Exercise prompt - Set down the full data below exactly as given, please.
Supplied information: Begin
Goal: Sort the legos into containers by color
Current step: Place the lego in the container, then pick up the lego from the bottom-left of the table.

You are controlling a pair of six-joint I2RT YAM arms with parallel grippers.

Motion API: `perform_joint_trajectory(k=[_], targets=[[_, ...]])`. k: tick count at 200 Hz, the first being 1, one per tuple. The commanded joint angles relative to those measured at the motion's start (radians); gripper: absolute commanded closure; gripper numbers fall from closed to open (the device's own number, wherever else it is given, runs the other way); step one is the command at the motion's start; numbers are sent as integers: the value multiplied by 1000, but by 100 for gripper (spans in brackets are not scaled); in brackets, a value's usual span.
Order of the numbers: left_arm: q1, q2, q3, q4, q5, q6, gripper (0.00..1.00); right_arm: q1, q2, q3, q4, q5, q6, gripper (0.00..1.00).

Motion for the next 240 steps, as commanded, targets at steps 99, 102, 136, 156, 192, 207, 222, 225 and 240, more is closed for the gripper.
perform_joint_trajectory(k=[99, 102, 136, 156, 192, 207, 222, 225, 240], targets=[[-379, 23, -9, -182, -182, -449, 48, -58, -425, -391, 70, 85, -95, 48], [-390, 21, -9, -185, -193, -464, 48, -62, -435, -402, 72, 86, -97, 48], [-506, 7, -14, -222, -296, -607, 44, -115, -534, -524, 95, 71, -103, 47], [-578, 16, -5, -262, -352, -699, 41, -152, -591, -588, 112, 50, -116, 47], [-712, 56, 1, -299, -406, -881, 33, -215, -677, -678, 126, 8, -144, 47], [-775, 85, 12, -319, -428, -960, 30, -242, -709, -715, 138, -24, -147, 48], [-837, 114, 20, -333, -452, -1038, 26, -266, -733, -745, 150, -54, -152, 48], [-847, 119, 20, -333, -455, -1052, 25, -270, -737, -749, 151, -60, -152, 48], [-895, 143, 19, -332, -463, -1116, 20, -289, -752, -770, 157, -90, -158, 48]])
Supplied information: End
Expected answer -
Goal: Sort the legos into containers by color
Current step: Place the lego in the container, then pick up the lego from the bottom-left of the table.

You are controlling a pair of six-joint I2RT YAM arms with parallel grippers.

Motion API: `perform_joint_trajectory(k=[_], targets=[[_, ...]])`. k: tick count at 200 Hz, the first being 1, one per tuple. The commanded joint angles relative to those measured at the motion's start (radians); gripper: absolute commanded closure; gripper numbers fall from closed to open (the device's own number, wherever else it is given, runs the other way); step one is the command at the motion's start; numbers are sent as integers: the value multiplied by 1000, but by 100 for gripper (spans in brackets are not scaled); in brackets, a value's usual span.
Order of the numbers: left_arm: q1, q2, q3, q4, q5, q6, gripper (0.00..1.00); right_arm: q1, q2, q3, q4, q5, q6, gripper (0.00..1.00).

Motion for the next 240 steps, as commanded, targets at steps 99, 102, 136, 156, 192, 207, 222, 225 and 240, more is closed for the gripper.
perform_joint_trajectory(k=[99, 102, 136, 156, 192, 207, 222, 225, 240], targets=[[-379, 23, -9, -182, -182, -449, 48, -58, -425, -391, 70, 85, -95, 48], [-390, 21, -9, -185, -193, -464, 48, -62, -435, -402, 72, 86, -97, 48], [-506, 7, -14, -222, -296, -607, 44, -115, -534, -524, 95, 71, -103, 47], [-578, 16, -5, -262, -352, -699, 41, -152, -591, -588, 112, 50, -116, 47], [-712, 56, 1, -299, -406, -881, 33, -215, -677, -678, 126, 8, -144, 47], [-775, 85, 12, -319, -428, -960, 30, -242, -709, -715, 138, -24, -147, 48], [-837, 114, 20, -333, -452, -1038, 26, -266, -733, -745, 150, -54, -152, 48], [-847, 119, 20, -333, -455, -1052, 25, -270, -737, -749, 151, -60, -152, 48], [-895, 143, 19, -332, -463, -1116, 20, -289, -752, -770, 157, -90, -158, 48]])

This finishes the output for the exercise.